本書は、人々のもつ多様な情報要求を満たすために、どのような形の情報ネットワークがつくれれているか、あるいは将来考えられるか、そうしたネットワークを介しての情報利用をいっそう便利にするためには、どのような問題があり、それらはどのように解決しうるかといった、著者の日頃の問題関心を中心として、図書館/情報ネットワークをめぐるさまざまなイッシューを、広い視野から検討した結果をまとめたものである。」
結語抄(あとがき)
「本書では、情報流通のネットワーク化を推進する際に生ずる諸問題を、ニューメディアや個別システムのコンピュータ化との関連も含めて、さまざまな視点から論じた。全体として見ると、要素技術はそろっているといえるが、情報利用をよりいっそう便利にするために解決されるべき問題は、まだ多く残されている。もちろん、手近な問題が解決されれば、その背後にあった問題が前面に出てくるので、問題はいつまでも尽きないが、そうした問題の方向についても、本書では論じたつもりである。」
Mu注記
本書は名著である。
現代と未来の情報世界を分析し組織化する際に、本書の一々、各章各節、各段落が宝石のように輝いて見えるだろう。

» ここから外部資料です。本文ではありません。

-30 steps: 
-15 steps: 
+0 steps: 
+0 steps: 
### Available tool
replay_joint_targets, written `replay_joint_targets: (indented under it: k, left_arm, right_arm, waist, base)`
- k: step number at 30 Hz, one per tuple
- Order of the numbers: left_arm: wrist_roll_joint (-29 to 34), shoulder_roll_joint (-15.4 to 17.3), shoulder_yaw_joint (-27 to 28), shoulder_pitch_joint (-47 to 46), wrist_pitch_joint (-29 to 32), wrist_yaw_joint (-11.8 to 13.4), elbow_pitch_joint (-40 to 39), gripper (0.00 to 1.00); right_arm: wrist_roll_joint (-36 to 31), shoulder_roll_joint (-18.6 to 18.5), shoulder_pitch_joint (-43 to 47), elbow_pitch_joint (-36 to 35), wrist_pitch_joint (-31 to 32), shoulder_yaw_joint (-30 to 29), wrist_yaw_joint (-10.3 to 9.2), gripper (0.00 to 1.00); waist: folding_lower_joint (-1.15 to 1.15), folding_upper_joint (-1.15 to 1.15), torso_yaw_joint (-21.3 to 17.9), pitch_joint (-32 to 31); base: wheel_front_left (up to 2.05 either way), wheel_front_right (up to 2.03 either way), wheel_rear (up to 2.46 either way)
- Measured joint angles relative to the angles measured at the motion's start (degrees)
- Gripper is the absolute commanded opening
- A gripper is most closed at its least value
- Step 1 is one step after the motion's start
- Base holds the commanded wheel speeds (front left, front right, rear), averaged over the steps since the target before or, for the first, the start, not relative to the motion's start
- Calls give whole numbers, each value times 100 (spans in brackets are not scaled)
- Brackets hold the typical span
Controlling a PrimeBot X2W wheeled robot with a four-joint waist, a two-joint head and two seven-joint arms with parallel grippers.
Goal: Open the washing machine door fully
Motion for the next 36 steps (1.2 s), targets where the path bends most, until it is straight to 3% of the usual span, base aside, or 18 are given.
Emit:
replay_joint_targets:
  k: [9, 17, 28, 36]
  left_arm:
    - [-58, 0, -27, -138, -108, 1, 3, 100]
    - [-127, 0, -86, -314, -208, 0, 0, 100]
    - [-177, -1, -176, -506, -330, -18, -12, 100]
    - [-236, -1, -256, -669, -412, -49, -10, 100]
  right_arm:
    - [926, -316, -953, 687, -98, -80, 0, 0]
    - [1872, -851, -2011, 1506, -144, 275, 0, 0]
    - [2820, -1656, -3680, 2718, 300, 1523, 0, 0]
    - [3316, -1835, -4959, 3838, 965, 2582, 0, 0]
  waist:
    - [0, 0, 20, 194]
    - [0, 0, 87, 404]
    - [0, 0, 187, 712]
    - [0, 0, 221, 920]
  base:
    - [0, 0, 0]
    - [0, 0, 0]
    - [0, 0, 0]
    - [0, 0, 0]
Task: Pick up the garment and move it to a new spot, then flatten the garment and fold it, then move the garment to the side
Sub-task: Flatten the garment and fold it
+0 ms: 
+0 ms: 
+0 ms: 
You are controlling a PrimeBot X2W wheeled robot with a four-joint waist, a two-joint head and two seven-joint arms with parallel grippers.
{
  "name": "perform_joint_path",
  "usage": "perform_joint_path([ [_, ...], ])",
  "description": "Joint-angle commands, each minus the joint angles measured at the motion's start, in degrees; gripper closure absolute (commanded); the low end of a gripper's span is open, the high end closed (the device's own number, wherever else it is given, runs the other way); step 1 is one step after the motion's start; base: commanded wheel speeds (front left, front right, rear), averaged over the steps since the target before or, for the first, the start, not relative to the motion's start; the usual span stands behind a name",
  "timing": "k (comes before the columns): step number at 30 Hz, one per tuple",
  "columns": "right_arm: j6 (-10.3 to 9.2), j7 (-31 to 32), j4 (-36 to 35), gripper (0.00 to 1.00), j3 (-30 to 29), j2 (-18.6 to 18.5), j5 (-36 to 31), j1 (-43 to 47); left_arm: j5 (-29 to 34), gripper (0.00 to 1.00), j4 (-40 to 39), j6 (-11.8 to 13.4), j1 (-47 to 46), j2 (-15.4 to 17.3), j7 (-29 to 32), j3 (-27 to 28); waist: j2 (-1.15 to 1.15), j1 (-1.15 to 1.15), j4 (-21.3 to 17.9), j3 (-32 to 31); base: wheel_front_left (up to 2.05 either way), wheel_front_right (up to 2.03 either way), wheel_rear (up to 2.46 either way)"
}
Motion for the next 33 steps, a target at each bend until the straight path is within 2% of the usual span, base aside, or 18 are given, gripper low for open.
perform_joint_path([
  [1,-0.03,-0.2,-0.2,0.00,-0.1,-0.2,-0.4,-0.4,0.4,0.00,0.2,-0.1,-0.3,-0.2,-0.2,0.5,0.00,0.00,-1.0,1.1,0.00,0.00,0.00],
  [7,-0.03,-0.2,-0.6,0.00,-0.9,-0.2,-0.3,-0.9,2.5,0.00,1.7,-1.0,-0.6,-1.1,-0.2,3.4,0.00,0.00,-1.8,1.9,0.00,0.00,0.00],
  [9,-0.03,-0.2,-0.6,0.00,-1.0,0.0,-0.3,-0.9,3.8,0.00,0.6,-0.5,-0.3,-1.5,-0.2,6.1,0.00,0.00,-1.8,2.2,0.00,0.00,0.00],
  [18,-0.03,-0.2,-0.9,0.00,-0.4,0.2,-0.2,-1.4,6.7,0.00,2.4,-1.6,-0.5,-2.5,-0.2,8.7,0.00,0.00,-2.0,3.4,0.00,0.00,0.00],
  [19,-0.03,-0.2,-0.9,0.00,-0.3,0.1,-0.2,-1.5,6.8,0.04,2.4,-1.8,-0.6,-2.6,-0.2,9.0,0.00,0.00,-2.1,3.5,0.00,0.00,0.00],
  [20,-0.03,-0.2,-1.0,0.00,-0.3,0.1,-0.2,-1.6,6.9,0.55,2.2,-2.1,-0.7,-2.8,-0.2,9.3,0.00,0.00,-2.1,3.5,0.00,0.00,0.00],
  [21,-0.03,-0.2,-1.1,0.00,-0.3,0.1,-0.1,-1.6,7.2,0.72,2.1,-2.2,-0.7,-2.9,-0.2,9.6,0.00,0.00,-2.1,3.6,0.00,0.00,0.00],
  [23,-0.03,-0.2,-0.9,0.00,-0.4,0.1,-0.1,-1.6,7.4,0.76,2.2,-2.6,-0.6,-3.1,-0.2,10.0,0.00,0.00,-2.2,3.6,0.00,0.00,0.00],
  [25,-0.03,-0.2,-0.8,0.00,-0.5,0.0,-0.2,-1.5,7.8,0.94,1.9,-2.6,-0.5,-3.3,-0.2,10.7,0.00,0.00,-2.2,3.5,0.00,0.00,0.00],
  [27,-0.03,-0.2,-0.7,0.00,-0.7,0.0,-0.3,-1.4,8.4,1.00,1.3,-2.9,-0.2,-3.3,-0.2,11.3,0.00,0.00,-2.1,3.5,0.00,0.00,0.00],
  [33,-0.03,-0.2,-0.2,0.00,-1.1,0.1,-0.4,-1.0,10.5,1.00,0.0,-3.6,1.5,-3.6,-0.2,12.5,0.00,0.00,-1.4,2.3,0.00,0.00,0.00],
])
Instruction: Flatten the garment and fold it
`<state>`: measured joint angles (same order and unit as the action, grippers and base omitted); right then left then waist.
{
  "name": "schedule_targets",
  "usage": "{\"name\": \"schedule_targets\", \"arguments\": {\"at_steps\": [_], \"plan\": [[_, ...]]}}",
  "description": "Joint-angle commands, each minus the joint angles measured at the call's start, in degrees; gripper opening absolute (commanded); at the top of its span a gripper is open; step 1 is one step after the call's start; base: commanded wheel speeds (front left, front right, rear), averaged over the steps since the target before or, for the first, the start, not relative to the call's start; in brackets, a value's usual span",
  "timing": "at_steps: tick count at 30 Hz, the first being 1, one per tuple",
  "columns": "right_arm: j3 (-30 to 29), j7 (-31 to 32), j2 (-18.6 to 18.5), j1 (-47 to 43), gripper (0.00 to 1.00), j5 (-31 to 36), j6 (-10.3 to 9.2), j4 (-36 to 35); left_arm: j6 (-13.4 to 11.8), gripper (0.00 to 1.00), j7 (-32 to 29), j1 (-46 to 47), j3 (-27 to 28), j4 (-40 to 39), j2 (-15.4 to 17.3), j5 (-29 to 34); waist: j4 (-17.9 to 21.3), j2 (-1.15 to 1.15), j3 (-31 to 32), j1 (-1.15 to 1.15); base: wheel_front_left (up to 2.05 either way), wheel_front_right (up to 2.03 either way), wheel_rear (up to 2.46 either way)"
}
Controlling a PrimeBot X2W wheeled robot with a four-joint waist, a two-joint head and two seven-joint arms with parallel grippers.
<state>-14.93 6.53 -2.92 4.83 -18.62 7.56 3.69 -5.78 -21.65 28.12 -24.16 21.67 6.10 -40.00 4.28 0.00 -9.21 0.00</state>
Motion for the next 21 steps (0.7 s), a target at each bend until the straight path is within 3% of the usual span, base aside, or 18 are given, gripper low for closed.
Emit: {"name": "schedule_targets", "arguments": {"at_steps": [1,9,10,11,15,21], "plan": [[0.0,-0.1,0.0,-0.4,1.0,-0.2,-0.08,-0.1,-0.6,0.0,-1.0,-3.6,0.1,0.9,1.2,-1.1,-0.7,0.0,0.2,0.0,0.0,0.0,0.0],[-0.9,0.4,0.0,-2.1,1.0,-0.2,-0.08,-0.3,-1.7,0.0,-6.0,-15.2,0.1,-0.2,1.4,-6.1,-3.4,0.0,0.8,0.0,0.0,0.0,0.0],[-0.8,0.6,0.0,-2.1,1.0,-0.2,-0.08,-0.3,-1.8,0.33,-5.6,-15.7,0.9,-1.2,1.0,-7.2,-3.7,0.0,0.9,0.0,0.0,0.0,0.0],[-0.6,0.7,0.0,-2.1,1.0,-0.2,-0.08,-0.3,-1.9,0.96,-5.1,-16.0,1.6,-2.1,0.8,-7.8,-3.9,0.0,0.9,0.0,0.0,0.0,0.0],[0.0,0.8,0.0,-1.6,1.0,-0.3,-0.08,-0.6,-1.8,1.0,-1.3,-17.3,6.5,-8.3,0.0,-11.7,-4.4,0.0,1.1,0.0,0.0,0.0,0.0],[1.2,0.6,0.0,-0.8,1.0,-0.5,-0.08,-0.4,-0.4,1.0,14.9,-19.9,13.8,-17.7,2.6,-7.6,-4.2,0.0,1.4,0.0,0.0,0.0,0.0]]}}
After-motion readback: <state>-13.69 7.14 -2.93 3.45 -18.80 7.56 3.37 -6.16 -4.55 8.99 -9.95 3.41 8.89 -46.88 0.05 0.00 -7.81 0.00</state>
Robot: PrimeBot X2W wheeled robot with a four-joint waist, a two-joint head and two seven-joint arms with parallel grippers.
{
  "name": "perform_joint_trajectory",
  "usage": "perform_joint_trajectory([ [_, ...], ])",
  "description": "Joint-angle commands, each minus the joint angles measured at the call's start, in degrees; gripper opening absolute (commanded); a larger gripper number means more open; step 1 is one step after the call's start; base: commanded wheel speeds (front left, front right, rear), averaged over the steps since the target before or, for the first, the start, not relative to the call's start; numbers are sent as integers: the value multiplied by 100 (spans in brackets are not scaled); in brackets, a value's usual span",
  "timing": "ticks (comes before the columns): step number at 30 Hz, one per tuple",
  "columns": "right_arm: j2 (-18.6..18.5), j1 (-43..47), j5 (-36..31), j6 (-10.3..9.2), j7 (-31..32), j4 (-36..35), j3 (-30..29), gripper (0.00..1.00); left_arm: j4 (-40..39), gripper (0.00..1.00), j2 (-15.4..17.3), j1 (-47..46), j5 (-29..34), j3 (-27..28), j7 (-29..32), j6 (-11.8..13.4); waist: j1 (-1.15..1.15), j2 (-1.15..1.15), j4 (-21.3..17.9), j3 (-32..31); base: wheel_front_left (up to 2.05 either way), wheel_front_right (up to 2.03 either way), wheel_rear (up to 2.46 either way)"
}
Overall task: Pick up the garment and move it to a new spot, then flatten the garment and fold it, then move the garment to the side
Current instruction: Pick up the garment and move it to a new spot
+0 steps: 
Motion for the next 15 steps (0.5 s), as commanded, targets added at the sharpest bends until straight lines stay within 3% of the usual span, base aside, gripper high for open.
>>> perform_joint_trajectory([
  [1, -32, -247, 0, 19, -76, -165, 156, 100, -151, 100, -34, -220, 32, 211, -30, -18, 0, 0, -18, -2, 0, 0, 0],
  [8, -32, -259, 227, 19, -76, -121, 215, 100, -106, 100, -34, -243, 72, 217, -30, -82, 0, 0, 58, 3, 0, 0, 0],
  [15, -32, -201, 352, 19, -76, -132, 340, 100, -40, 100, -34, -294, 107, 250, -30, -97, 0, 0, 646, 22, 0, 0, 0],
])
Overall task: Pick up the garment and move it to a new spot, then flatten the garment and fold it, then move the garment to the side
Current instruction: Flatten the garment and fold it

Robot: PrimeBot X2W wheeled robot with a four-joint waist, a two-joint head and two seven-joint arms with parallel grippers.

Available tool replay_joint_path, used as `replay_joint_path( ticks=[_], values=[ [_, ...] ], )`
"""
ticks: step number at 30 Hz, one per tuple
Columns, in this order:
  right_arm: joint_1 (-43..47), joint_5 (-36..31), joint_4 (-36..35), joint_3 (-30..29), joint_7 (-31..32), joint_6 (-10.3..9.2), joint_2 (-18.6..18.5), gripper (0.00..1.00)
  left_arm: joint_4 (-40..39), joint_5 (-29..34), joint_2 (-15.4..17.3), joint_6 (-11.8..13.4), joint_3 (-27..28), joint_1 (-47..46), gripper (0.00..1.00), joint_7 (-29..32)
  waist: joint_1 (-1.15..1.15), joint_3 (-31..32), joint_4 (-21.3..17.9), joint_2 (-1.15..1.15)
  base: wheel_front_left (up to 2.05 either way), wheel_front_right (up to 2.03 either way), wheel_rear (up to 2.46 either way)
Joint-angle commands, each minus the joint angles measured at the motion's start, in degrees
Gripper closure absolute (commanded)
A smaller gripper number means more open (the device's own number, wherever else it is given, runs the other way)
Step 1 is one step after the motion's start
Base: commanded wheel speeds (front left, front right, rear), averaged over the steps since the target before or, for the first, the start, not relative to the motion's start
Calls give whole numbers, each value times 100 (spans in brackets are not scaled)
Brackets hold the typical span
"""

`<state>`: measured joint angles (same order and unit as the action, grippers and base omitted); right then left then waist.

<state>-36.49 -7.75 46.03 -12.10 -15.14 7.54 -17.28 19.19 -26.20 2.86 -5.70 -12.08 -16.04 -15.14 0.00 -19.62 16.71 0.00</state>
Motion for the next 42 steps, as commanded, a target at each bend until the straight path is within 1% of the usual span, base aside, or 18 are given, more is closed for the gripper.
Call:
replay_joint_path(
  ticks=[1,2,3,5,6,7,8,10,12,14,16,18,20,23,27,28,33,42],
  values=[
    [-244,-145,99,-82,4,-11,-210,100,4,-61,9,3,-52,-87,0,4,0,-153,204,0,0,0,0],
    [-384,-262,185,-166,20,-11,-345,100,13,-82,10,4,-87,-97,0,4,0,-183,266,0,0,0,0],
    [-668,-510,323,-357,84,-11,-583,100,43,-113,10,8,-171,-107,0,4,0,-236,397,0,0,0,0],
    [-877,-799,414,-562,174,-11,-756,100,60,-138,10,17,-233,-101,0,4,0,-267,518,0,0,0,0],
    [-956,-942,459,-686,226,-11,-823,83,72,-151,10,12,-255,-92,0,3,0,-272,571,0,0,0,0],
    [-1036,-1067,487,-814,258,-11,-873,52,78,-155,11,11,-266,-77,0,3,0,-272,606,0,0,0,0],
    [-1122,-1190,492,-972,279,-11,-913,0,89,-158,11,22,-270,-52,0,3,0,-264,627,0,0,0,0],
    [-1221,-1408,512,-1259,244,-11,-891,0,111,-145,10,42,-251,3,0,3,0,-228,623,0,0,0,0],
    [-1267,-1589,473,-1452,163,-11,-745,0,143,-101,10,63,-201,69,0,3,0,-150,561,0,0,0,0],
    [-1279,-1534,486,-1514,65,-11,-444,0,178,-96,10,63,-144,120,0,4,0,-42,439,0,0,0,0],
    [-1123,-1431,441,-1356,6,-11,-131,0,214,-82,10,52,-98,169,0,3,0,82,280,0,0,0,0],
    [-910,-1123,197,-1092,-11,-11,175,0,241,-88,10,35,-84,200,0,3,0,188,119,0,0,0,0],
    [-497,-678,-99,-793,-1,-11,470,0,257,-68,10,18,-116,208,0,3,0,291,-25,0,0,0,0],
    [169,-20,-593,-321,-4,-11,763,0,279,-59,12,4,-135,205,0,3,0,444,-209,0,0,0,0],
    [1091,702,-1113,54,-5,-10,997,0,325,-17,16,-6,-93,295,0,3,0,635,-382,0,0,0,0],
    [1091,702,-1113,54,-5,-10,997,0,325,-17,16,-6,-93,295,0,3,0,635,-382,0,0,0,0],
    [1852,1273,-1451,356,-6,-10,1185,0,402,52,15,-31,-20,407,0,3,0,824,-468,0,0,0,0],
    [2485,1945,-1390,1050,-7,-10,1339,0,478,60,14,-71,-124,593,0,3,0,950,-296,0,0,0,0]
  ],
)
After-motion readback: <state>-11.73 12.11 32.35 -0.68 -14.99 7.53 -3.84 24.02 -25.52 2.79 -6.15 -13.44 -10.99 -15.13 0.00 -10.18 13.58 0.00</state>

本書を見返してみると、「図書」というものの重み、その存在意義をあらためて思い出すことになる。そこここに書き散らした論文、エッセイを集めて一本にしたものではない。明確な意図と全体構造をもって、この図書は作られている。
本書の分類ないし件名を、私は「情報図書館学・電子図書館」と決定した。本書の各節は後日、電子図書館アリアドネの礎となって、結実した。そういう意味で、本書は将来にわたって、電子図書館基礎論のすぐれた教科書であると、私は思っている。
その要諦は、原田の1990年に描いた「全体像」にある。
目的もさだまらぬままに生まれる要素技術、断片、アイデア、これらを統合し全体像をえがくことこそ、研究者冥利につきるであろう。本書はそれを果たした。原田勝の夢の一書であった。
なお、第11章「学術研究におけるパーソナル・コンピュータとデータベースの利用」は、当時私が編集のまとめ役だった「人文科学データベース研究」(NDK初期に編集発行したもので、同朋社刊)第三号に掲載するため、依頼したものである。